BEGIN DATA FOR THIS TASK
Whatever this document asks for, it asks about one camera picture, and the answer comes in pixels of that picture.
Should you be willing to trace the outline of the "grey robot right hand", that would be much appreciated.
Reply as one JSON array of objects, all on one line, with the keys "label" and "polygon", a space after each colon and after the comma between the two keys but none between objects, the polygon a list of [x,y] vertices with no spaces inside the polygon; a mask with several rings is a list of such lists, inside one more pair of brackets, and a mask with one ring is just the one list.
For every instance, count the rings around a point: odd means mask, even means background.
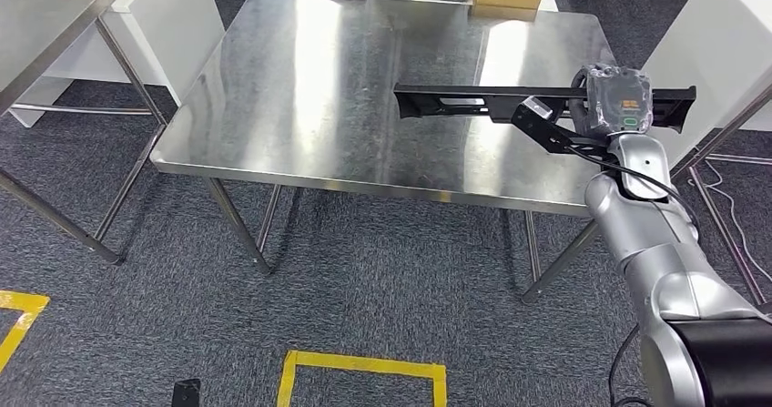
[{"label": "grey robot right hand", "polygon": [[584,137],[644,134],[653,124],[650,79],[637,69],[585,65],[574,75],[571,87],[584,90],[585,99],[567,103],[575,131]]}]

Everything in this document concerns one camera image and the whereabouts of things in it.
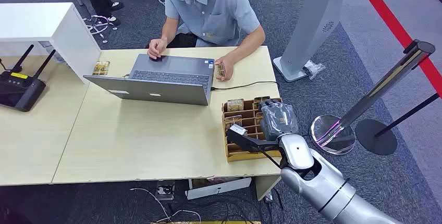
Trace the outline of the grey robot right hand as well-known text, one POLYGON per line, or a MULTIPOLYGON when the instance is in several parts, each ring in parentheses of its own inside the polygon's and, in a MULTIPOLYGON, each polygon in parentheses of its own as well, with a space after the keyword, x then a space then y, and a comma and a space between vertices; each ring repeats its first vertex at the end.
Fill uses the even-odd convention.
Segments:
POLYGON ((263 115, 260 126, 267 141, 275 141, 282 134, 299 132, 292 105, 267 99, 259 103, 259 110, 263 115))

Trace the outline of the person's right hand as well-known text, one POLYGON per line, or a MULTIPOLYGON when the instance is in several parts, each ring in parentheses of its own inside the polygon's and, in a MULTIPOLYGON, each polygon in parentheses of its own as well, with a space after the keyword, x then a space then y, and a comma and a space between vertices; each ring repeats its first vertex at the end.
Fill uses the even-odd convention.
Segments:
POLYGON ((166 39, 152 39, 149 42, 147 54, 152 60, 161 58, 162 52, 166 49, 168 41, 166 39))

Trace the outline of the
END DATA FOR THIS TASK
**TASK ITEM**
From the material above, copy each line that includes the word "known".

**RESPONSE AREA**
Trace the outline of the grey robot right hand as well-known text, one POLYGON per line, or a MULTIPOLYGON when the instance is in several parts, each ring in parentheses of its own inside the polygon's and, in a MULTIPOLYGON, each polygon in parentheses of its own as well, with a space after the keyword, x then a space then y, and a comma and a space between vertices; each ring repeats its first vertex at the end.
Trace the outline of the person's right hand as well-known text, one POLYGON per line, or a MULTIPOLYGON when the instance is in several parts, each ring in parentheses of its own inside the polygon's and, in a MULTIPOLYGON, each polygon in parentheses of its own as well, with a space after the keyword, x then a space then y, and a comma and a space between vertices; each ring repeats its first vertex at the end.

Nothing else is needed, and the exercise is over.